CVE-2024-34158

[curtdept]

Detectors are picking up a CVE in this lambda layer on 1.5.7

https://nvd.nist.gov/vuln/detail/CVE-2024-34158

Looks like go was bumped in Feb but this hasn't made a published release.

https://github.com/elastic/apm-aws-lambda/blob/5006279928ce999a9e580206237a00fd7c63a83c/go.mod

[christos68k]

I believe this is a false positive as apm-aws-lambda does not use 'go/build/constraint'. Nevertheless the PR that @florianl linked should make the alerts/detections go away.

[curtdept]

For PPC64, this PR should also resolve https://nvd.nist.gov/vuln/detail/CVE-2025-22866

[curtdept]

@florianl do you know when you might bump the release version on this?

[hsharif-rh]

Hey @florianl, when can we expect this to be reflected for the following layers:

FROM docker.elastic.co/observability/apm-lambda-extension-x86_64:latest AS lambda-extension
FROM docker.elastic.co/observability/apm-agent-nodejs:latest AS nodejs-agent

We've been seeing a lot of noise around vulnerabilities around Go.

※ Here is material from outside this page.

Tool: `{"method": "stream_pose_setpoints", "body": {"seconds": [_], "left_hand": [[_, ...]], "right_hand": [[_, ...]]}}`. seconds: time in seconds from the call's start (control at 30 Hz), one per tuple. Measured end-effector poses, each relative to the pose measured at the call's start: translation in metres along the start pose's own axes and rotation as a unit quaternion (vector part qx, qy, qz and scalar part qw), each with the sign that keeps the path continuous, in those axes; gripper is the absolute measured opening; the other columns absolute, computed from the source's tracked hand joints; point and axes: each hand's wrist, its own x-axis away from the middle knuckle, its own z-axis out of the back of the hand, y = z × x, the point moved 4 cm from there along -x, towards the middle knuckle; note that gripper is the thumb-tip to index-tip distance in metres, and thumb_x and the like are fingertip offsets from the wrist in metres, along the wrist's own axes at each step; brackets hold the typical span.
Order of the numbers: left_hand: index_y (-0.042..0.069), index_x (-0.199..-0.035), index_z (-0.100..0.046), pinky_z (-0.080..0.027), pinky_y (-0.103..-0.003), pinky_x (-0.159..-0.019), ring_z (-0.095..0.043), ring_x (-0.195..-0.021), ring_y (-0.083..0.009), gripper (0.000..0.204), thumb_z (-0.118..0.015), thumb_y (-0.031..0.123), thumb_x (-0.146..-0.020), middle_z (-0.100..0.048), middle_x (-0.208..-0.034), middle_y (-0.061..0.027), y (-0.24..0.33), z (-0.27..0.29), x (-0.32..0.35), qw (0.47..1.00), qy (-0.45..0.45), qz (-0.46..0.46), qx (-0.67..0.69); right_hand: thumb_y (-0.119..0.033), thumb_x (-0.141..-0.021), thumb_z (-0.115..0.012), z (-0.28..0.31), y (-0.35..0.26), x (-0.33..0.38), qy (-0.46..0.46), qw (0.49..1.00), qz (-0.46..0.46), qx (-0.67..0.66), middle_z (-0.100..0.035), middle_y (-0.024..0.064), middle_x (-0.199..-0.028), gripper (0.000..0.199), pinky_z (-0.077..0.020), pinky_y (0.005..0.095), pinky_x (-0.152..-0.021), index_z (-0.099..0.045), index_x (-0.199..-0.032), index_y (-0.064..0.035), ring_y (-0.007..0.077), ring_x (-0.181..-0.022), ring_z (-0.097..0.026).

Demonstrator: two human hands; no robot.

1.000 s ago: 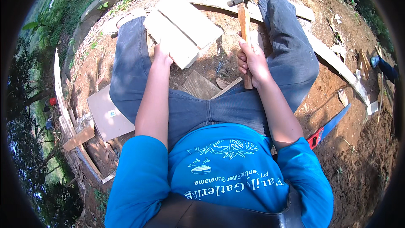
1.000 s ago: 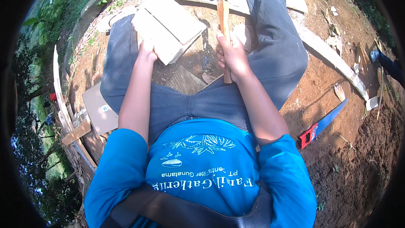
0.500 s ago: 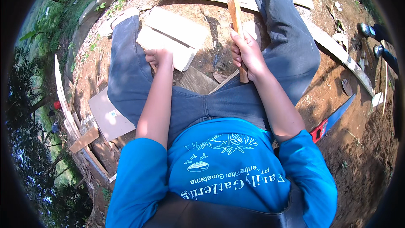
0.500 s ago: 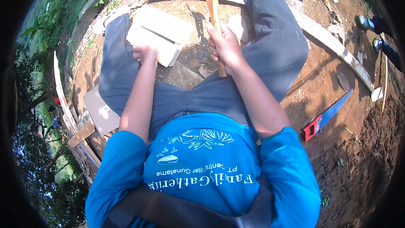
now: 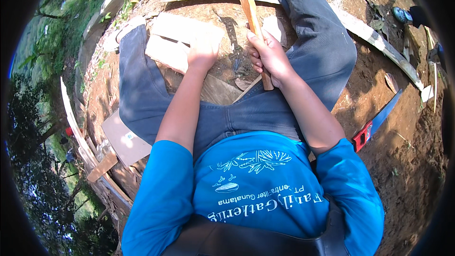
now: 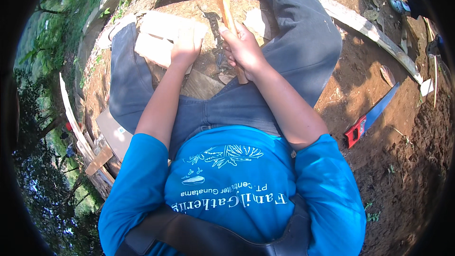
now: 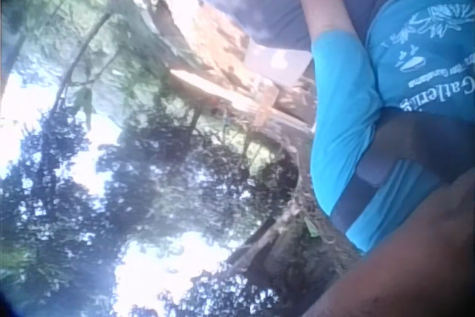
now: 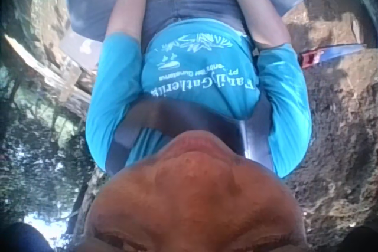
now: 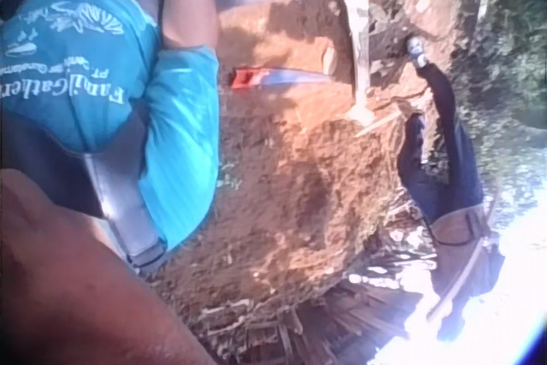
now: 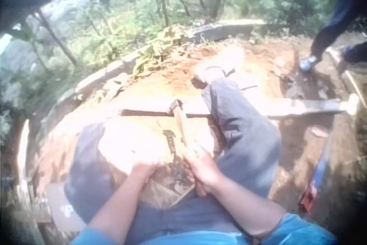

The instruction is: The person sits on the ground and uses a hammer to drive nails into a piece of wood. They repeatedly position the nail and strike it with the hammer, working on a single wooden plank placed between their legs.

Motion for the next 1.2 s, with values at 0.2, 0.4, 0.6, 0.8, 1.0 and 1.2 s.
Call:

Do you have a rollout scheduled? Thank you.

[curtdept]

@hsharif-rh I dunno what's going on with the releases for this these days.

If you want, sync the repo and "make zip" and it will give you the layer package you can deploy to AWS. You will need golang and syft installed first.

[christos68k]

Hi all, we published 1.5.8 (I bumped Go to 1.23.8 as 1.23.7 had more CVEs).